The TONTO input file: technical specification

The TONTO input file serves the dual purpose of being a database style specification, and a command language interface.

The input file itself is a sequence of characters written in a certain way, according to certain grammar rules. In order to explain these grammar rules, a Backus-Naur notation is first introduced. The specification is given in this notation.

Programmers who write new modules should stick to the input format described

The ideas for the input file described here are similar to the STAR (Self defining Text Archive) format already used and standardised in crystallographic databases.

It is extremely important to have a well defined but flexible way to write input files, in order to facilitate data deposition and database construction. Mining of databases for critical information will be a significant way in which future scientific research will be conducted.

Rules to explain the rules for writing input file

An input file is made up of a sequence of grammar elements. Grammar elements are represented in uppercase type-font, possibly followed by a comma separated list of other grammar elements all surrounded by round brackets, LIKE-THIS, or THIS(2,3), or EVEN(LIKE,THIS). A grammar element does not stand for itself, literally, but for a specific sequence of characters. The exact sequence of characters is given after an arrow symbol. Thus:

ZERO     -> 0
GREETING -> hi 
MY-NAME  -> dylan
means that the grammar element ZERO stands for the digit 0, while grammar elements GREETING and MY-NAME stand for the characters hi and dylan, respectively.

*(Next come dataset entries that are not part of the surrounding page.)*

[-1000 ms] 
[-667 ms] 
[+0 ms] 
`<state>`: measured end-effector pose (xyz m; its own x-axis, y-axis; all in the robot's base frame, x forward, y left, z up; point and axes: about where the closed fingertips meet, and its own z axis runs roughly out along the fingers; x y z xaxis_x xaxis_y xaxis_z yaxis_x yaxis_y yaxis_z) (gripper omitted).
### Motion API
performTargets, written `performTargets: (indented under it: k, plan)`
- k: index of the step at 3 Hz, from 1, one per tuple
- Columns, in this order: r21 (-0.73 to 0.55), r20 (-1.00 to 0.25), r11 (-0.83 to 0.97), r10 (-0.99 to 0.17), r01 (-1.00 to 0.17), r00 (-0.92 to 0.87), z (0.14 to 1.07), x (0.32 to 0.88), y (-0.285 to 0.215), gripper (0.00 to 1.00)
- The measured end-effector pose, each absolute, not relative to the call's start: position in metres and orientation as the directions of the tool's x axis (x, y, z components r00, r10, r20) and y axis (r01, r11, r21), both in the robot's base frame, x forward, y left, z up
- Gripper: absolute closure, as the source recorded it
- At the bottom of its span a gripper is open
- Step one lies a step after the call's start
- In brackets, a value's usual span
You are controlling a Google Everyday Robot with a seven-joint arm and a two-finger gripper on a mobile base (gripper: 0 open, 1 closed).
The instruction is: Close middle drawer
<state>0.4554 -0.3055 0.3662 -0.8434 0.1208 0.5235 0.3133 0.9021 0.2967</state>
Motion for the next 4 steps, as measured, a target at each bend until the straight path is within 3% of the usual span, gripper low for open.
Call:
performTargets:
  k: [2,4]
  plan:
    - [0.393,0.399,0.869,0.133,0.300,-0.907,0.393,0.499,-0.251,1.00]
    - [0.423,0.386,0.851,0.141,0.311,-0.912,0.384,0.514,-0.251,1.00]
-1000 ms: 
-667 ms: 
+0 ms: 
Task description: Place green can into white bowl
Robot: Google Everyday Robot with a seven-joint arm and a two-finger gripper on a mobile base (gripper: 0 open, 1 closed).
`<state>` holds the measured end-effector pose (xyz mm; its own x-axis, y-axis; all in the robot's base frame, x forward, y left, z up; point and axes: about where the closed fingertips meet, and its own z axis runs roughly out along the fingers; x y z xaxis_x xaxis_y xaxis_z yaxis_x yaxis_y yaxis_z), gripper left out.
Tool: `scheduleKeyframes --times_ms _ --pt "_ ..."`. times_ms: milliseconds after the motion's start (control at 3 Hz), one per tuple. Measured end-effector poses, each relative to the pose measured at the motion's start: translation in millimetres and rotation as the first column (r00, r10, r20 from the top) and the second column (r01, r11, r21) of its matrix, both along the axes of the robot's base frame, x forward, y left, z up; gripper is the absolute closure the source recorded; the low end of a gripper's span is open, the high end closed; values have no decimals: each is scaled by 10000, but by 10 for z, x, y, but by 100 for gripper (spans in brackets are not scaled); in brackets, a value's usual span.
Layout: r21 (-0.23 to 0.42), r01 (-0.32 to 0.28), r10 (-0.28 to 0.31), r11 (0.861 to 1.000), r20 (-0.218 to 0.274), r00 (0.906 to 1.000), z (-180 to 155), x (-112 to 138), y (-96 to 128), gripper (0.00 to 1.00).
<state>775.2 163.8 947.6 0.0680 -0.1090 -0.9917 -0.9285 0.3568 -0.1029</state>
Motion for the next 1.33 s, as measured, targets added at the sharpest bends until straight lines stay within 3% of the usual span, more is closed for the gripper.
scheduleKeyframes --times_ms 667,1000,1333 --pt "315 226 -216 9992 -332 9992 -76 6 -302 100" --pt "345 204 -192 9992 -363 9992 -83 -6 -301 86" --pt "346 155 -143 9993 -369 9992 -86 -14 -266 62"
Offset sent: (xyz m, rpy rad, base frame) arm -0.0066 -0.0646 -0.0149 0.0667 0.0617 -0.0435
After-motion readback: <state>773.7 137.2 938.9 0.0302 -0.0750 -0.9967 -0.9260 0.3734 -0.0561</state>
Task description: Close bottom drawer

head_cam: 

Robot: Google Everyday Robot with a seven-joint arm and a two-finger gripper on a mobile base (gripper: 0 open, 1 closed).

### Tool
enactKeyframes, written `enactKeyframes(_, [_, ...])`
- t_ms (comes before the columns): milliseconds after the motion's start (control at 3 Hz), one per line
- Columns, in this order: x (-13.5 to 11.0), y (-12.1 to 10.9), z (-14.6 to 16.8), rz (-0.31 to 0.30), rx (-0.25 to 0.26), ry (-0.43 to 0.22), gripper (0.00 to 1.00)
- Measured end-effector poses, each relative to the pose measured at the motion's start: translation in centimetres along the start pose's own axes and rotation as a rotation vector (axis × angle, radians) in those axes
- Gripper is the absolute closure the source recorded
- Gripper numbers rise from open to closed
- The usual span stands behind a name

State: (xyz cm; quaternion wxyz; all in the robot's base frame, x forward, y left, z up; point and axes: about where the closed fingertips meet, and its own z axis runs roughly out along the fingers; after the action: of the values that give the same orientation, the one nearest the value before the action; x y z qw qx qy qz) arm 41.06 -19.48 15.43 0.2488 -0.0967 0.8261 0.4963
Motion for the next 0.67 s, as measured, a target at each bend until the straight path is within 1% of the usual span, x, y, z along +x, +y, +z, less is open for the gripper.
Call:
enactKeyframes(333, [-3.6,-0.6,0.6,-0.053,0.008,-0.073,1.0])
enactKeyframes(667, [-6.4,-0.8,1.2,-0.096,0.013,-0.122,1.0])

Here, 0 and hi and dylan stand literally for themselves, and not any other group of characters. Except for the special characters discussed below, literal text will be always represented in lowercase.

Although it is possible to use uppercase characters in an input file, we shall not do so here to avoid confusion with the uppercase grammar element symbols. Uppercase characters in the input file are equivalent to lower case characters, unless surrounded by a double quote characters.

Grammar elements can be composed of a number of alternatives. The different possibilities are separated by a | symbol. Thus:

POSITIVE-DIGITS -> 1|2|3|4|5|6|7|8|9
represents all the symbols 1 to 9, inclusive.

Sometimes, to save typing, we will use the ellipsis, ..., to indicate an obvious range of characters. For example, in the previous example, we might type

POSITIVE-DIGITS -> 1| ... |9

Grammar elements can be composed of concatenations of characters. The characters to be concatenated are enclosed by curly brackets, { and } and are followed immediately by a descriptor. Thus:

MANY-X -> {x}*
stands for any number of the letter x concatenated together, including none at all. For example MANY-X represents xxxxx. Similarly
AT-LEAST-ONE-X -> {x}+
stands for xxxxx, but it does not stand for zero x characters. Finally,
TRIPLE-X -> {x}3
stands for three x characters in succession, xxx. Note that a curly bracket which is not matched, or not followed by a descriptor just stands for itself. (Sorry about the confusion, we should really be using a different font for these syntax elements).

Grammar elements can be composed of optional strings of characters. The optional characters are enclosed in square brackets [ and ]. Thus

TO-BE -> to be [or not to be]
says that TO-BE stands either for to be, or to be or not to be.

Grammar elements can be composed of other grammar elements, like this:

SELF-GREETING -> GREETING MY-NAME
Note that blank spaces are always significant. The blank spaces before GREETING, between GREETING and MY-NAME, and after MY-NAME do not stand for themselves, literally, but it instead stand for WHITESPACE. WHITESPACE is any combination of: blank spaces; end-of-line characters; or, comment characters (!, and #) and all the characters inclusive to the end of line. Thus, SELF-GREETING represents
   hi        dylan
and also
hi 
dylan
and even
hi      ! this is a greeting
dylan   ! this is my name
In the above, the characters following the exclamation mark are treated as WHITESPACE, and hence ignored, because the exclamation mark is a comment character. Since WHITESPACE is quite complicated, but effectively just means a blank character or its equivalents, we represent it just as a blank character, for simplicity. The proper definition of it is:
WHITESPACE      -> {WHITESPACE-CHAR}+
WHITESPACE-CHAR -> BLANK-CHAR |END-OF-LINE-CHAR | COMMENT
COMMENT         -> COMMENT-CHAR {^END-OF-LINE-CHAR}* END-OF-LINE-CHAR
COMMENT-CHAR    -> !|#
In the above, the symbol ^END-OF-LINE represents any character which is not the END-OF-LINE-CHAR character. BLANK-CHAR is, of course the blank character, which we have to represent by BLANK-CHAR, since we have agreed a literal blank character means WHITESPACE. The default COMMENT-CHAR characters shown above are defined in the macros file in a variable COMMENT-CHARS, and they may be changed when the program is compiled.